> _What needs to be done_:
Exact duplicates of the lines from the top of the data through the line containing "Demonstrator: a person" are needed, with every picture left out.

> _Data_:
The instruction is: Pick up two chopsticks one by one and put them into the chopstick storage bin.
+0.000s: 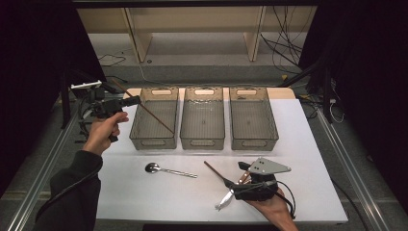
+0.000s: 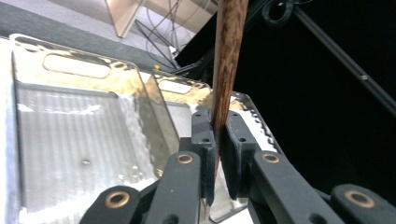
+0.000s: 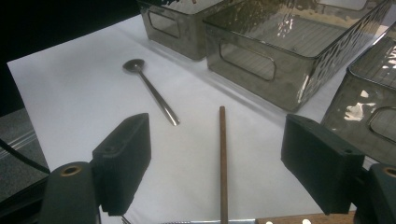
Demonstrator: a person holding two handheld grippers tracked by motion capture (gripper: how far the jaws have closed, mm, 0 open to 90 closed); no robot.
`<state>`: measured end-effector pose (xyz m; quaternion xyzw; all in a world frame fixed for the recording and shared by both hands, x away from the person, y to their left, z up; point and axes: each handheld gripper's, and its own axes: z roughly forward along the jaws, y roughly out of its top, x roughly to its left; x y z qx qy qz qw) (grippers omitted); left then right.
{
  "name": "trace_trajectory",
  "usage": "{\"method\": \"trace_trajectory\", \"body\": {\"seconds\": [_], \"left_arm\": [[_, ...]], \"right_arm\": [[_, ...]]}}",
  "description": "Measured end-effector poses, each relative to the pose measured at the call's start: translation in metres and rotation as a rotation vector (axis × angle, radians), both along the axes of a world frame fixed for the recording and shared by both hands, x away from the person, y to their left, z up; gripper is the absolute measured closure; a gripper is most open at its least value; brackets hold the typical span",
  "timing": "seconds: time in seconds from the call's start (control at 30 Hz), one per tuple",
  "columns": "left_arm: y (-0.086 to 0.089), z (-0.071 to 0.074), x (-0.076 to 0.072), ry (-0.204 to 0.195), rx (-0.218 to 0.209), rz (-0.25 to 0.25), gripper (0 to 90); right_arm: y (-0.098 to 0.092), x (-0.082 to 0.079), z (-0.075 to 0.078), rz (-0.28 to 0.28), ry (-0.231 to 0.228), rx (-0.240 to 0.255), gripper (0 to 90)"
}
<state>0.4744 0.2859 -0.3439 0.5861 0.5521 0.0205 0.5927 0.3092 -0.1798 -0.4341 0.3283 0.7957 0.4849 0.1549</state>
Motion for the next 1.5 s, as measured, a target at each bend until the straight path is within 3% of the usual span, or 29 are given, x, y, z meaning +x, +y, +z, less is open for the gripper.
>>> {"method": "trace_trajectory", "body": {"seconds": [0.13,0.53,0.77,1.1,1.5], "left_arm": [[0.0,0.001,0.009,0.027,0.043,0.009,84.0],[-0.011,-0.017,0.029,0.086,0.121,0.018,84.0],[-0.016,-0.028,0.036,0.113,0.127,0.013,83.9],[-0.026,-0.039,0.046,0.161,0.177,-0.006,83.9],[-0.034,-0.045,0.052,0.193,0.184,-0.028,83.7]], "right_arm": [[-0.001,0.0,0.0,0.0,0.004,-0.003,24.9],[-0.004,0.0,0.001,-0.002,-0.001,0.003,24.9],[-0.003,-0.001,0.001,0.001,-0.001,0.003,25.0],[-0.004,0.0,0.001,0.0,0.001,0.004,25.1],[-0.004,0.0,0.0,0.002,0.002,0.003,25.2]]}}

> _Answer section_:
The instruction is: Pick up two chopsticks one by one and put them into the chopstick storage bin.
+0.000s: 
+0.000s: 
+0.000s: 
Demonstrator: a person holding two handheld grippers tracked by motion capture (gripper: how far the jaws have closed, mm, 0 open to 90 closed); no robot.

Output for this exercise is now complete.